53 Comment by Clyde Wilson on 18 September 2009:
#47. The language about protection of manufactures in the early law was merely an appeal to “incidental protection.” The purpose of the tariff was revenue, sufficient to eliminate the need for any other taxes. Obviously, past a certain point, an increase in the tariff results in a decrease in the revenue, since the purpose of a “protective tariff” is to reduce imports and shift consumption to domestic manufacturers, who are thereby guaranteed sales and a margin of profits up to the cost of the tariffed import. The tariffs were revenue tariffs up until 1828, when, after intensive lobbying and bribery by the industrialists, along with intense propaganda about “Americanism,” a near 50 per cent tariff was instituted with a long list of items individually tariffed as designed by the industrial lobbyists for specific advantages. Except that raw materials and specilised products imported by the industrialists were EXEMPt from any tariff. Very obviously such legislation is partial and counter to free enterprise. Among other things it discourages new competitors, foreign or domestic, to established tariff-protected corporations. “Tariff protection” inevitably means bribery and deception in the design of complex legislation.

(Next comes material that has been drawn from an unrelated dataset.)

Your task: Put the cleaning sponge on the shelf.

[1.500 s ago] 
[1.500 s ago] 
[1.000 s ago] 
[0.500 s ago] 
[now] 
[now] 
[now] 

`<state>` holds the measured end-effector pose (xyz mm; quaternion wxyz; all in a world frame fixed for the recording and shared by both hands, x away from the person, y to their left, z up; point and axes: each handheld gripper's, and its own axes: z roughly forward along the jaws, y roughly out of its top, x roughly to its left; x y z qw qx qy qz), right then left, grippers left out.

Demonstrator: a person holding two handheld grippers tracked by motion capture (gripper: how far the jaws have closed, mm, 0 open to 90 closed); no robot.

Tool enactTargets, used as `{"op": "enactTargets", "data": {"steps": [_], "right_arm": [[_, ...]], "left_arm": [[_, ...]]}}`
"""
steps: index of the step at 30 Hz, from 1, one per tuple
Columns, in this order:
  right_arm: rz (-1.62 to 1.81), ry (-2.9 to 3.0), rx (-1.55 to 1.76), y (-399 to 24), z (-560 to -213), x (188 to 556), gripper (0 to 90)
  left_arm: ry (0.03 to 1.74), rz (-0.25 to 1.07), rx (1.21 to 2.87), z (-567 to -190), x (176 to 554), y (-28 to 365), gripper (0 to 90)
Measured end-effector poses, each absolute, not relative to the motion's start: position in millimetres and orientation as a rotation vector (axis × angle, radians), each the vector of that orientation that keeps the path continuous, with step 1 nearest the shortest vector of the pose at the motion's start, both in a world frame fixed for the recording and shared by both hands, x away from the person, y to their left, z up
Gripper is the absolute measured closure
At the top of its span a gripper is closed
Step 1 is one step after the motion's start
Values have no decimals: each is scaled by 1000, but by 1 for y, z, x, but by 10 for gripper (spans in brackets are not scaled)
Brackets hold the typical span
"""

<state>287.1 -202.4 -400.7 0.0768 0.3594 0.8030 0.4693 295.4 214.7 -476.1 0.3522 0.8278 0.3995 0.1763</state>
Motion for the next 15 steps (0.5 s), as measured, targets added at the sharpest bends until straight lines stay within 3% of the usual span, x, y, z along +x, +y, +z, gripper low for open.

What is now falsely called “free trade” is just another example of the evil inaugurated by the tariff protectionists of the 19th century. If one believes that free enterprise is generally the most fair and productive form of economic activity, then one may assume that the tariffs of the 19th century actually retarded American expansion, great as it was because of the energy of the people and the great natural resources. How can charging everyone higher prices lead to greater prosperity? It can only shift money from the consumer to the protected producer.